** SUPPLIED ENTRIES **
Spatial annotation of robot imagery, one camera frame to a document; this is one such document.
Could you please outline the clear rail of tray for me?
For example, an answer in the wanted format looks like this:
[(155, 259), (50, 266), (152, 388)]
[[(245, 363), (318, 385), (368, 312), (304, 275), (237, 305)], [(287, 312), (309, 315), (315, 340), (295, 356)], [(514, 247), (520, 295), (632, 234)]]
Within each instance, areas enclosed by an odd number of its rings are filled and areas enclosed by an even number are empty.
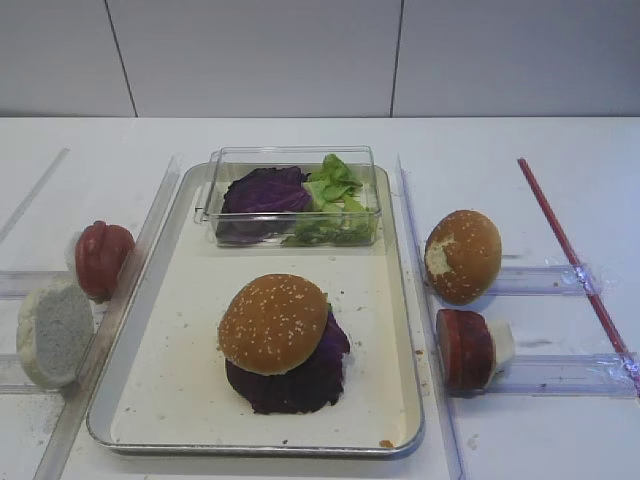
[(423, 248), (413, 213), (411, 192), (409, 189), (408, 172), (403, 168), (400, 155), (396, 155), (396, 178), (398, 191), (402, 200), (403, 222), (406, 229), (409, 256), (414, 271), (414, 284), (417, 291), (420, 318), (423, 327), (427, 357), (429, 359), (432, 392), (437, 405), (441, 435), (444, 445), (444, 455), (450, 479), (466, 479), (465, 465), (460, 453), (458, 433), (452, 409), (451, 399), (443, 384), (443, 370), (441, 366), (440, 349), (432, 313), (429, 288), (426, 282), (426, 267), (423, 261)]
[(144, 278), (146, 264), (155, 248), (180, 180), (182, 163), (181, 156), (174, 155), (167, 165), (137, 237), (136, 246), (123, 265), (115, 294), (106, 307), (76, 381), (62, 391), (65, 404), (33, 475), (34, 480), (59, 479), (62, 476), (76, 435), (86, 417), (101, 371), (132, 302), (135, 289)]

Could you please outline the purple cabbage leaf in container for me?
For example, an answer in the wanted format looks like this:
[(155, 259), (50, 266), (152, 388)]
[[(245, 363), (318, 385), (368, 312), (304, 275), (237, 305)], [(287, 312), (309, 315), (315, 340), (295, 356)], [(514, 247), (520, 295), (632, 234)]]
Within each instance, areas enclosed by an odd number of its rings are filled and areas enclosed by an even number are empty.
==
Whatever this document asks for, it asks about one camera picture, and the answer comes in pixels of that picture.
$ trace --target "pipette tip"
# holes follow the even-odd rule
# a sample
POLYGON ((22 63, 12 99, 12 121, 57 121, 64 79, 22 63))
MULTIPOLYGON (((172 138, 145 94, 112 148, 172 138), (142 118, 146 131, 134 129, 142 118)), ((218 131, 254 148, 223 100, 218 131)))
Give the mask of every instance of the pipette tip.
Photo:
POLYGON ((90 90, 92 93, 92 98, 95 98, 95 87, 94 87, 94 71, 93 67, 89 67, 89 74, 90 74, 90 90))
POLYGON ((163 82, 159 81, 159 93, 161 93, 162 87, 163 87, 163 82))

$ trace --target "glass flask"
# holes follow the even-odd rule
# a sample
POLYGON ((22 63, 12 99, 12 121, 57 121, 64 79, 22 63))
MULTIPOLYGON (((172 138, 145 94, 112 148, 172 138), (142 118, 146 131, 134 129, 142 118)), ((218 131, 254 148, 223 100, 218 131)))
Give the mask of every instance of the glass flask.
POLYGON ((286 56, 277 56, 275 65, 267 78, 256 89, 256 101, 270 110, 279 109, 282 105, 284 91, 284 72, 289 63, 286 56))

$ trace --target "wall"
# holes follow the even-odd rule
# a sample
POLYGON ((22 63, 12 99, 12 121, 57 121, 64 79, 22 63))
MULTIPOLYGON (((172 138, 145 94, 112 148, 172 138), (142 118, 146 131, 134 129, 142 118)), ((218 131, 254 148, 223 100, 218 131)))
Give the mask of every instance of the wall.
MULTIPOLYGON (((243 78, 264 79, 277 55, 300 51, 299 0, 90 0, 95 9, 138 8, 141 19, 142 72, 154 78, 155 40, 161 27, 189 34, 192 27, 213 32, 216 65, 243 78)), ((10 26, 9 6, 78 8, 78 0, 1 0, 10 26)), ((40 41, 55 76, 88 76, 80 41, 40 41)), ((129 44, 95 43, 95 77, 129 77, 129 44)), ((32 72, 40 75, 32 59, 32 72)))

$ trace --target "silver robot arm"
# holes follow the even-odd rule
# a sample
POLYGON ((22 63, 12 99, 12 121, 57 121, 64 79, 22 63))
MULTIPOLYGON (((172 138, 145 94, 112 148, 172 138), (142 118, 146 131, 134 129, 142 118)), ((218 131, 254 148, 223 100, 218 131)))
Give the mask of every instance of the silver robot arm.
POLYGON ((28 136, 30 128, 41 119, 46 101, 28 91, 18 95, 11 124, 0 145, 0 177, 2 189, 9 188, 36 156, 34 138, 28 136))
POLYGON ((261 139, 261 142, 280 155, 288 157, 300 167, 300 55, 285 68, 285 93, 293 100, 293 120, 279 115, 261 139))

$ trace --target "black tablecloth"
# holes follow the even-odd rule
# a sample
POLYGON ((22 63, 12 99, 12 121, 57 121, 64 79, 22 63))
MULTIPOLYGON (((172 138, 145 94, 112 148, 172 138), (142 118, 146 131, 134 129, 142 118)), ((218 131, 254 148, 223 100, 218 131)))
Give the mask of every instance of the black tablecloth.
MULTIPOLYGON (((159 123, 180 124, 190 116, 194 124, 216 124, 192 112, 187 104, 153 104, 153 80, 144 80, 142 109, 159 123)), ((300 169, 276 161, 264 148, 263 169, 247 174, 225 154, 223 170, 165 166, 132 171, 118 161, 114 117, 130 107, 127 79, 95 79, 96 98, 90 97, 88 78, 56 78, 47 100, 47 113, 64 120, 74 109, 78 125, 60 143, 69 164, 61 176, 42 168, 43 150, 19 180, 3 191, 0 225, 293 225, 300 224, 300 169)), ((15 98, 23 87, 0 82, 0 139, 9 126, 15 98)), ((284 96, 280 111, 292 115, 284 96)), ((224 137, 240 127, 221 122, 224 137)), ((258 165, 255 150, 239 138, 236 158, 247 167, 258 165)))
...
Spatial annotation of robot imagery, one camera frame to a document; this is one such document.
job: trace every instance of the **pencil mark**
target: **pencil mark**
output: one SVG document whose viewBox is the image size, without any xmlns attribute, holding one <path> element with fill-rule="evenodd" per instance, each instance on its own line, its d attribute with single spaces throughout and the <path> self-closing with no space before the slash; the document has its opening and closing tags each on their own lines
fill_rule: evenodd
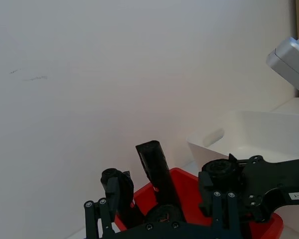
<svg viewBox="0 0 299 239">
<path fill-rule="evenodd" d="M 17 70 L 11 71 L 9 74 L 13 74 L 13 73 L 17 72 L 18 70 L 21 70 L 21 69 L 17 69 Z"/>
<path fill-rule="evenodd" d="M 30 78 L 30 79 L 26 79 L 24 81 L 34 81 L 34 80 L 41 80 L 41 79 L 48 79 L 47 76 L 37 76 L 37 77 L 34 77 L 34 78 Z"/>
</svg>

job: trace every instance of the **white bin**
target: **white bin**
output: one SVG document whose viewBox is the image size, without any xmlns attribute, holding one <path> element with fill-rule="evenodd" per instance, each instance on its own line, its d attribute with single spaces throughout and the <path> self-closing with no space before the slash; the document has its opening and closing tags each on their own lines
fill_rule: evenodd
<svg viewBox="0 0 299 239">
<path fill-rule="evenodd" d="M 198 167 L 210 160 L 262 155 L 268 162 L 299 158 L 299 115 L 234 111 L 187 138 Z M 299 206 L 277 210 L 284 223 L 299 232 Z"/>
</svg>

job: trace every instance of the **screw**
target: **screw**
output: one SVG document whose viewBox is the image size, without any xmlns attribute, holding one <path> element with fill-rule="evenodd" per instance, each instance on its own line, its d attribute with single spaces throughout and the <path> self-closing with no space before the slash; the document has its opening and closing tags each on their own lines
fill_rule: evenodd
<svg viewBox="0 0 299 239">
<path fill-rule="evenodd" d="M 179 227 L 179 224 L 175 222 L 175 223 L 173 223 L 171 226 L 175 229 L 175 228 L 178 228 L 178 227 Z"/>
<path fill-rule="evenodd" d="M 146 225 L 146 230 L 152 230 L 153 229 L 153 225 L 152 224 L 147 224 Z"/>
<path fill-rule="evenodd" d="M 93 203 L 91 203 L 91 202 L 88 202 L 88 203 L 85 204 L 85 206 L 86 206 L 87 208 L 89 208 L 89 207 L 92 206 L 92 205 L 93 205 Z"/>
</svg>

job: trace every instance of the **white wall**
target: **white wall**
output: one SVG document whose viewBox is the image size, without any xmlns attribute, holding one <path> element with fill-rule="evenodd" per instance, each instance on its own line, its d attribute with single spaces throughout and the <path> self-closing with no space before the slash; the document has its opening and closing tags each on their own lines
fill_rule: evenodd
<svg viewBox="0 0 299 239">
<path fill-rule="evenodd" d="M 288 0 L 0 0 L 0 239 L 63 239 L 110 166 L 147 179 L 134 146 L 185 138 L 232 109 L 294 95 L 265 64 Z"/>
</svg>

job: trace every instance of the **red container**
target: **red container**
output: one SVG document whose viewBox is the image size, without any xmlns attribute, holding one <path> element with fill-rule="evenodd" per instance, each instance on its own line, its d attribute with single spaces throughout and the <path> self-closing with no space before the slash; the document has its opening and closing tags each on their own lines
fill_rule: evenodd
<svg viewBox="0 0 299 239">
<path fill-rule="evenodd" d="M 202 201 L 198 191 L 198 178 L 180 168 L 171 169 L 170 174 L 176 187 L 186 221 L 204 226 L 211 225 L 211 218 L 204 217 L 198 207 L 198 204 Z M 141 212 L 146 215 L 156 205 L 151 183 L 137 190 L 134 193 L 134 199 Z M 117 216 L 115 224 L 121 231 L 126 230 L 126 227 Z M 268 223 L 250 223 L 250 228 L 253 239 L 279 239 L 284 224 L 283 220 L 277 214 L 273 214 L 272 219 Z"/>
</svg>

** AIM OF THE EXERCISE **
Scan the material above and copy every line that holds the string "white".

** ANSWER TO THIS TASK **
job: trace every instance of the **white bin**
target: **white bin**
job: trace every instance of the **white wall**
target: **white wall**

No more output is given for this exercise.